EXERCISE BRIEF: Look through the lines below for the word "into", and copy every line that has it.

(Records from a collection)
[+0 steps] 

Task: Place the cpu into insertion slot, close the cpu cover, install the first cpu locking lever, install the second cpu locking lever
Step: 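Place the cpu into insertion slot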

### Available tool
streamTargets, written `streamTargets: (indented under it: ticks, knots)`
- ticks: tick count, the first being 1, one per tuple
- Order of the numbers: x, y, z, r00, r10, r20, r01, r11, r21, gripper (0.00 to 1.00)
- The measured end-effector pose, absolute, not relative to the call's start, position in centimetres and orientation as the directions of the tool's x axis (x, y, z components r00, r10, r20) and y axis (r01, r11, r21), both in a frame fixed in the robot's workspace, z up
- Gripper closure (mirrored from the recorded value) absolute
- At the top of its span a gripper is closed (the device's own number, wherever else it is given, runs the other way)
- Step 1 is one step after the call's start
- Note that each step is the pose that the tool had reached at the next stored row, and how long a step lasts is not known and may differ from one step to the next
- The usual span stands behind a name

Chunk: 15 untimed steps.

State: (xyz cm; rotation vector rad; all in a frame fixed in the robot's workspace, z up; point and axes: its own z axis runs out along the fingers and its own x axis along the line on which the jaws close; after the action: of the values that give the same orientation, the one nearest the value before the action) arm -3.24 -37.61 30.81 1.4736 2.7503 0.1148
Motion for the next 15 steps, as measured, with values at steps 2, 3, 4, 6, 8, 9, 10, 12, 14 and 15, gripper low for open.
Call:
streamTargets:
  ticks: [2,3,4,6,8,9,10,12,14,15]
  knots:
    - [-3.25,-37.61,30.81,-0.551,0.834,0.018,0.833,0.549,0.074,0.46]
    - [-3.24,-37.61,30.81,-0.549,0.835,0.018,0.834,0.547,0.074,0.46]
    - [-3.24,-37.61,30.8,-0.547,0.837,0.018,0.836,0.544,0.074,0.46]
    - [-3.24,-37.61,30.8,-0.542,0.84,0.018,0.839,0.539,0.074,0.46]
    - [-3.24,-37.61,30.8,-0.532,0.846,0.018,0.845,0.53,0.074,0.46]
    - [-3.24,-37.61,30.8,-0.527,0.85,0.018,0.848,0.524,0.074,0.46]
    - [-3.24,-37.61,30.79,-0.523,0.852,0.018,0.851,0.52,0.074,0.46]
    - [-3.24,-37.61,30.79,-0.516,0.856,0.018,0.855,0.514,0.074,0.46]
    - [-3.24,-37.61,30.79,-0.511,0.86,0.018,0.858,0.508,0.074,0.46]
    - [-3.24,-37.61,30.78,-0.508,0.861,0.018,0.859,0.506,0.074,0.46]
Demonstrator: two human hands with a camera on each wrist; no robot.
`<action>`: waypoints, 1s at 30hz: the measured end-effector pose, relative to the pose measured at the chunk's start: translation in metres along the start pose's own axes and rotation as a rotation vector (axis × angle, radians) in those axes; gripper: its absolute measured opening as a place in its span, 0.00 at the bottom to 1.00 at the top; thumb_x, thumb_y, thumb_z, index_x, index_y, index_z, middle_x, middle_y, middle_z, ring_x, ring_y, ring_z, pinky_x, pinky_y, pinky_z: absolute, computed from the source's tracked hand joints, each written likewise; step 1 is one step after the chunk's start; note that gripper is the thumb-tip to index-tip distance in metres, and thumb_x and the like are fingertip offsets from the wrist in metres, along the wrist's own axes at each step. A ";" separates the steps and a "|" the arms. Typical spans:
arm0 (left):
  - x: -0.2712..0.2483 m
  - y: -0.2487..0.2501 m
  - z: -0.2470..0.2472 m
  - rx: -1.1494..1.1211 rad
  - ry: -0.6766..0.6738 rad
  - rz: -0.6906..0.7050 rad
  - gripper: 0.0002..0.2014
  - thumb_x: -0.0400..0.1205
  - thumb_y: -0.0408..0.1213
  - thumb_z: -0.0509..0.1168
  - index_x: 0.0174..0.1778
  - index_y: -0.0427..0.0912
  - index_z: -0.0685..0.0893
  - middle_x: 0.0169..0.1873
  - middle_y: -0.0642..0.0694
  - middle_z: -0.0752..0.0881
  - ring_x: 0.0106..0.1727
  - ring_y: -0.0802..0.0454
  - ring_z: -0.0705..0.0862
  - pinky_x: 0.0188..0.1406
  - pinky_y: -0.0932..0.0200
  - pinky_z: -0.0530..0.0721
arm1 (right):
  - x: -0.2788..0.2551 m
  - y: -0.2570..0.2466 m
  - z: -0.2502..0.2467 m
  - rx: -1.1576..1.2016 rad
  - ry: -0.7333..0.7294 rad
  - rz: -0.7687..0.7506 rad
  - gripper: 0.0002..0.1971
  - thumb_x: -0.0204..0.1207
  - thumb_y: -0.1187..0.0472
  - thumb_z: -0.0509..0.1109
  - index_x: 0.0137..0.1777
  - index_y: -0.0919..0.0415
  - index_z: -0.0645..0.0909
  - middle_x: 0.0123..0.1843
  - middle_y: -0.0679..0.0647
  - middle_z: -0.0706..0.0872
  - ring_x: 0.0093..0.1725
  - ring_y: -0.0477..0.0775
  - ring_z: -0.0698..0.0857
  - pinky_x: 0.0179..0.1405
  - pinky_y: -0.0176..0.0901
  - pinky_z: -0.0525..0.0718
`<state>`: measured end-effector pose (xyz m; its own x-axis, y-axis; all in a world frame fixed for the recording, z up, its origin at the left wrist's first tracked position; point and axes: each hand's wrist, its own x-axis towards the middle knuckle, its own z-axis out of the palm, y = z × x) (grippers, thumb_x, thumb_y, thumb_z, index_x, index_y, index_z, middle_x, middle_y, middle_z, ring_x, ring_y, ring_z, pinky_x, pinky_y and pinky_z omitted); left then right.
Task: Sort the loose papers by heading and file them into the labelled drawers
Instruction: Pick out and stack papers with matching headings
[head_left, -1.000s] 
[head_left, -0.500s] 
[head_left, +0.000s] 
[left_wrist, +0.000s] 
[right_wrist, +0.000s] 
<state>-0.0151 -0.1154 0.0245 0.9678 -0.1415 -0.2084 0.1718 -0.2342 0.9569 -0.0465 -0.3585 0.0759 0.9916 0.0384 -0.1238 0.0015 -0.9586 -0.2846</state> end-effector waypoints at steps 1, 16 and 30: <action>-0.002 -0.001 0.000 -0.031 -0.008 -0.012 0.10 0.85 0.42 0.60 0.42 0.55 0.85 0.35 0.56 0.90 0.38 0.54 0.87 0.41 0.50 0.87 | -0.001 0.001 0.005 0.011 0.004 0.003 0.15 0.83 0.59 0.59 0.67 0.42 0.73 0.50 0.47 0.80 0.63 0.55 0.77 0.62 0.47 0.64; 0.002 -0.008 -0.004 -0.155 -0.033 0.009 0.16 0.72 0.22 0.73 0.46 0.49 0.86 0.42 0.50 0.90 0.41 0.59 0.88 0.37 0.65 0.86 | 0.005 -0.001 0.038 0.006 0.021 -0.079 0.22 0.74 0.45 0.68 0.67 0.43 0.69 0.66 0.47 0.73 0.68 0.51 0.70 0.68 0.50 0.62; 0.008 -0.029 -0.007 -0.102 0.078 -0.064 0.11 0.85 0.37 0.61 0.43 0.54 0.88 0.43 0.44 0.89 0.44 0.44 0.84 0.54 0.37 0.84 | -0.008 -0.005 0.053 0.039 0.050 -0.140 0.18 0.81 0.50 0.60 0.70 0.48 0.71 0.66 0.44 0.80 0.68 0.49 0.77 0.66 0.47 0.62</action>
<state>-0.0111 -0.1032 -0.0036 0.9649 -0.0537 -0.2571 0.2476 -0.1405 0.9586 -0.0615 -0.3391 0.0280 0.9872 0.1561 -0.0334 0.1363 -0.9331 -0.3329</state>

EXPECTED ANSWER:
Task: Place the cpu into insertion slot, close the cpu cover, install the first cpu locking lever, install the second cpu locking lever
Step: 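Place the cpu into insertion slot
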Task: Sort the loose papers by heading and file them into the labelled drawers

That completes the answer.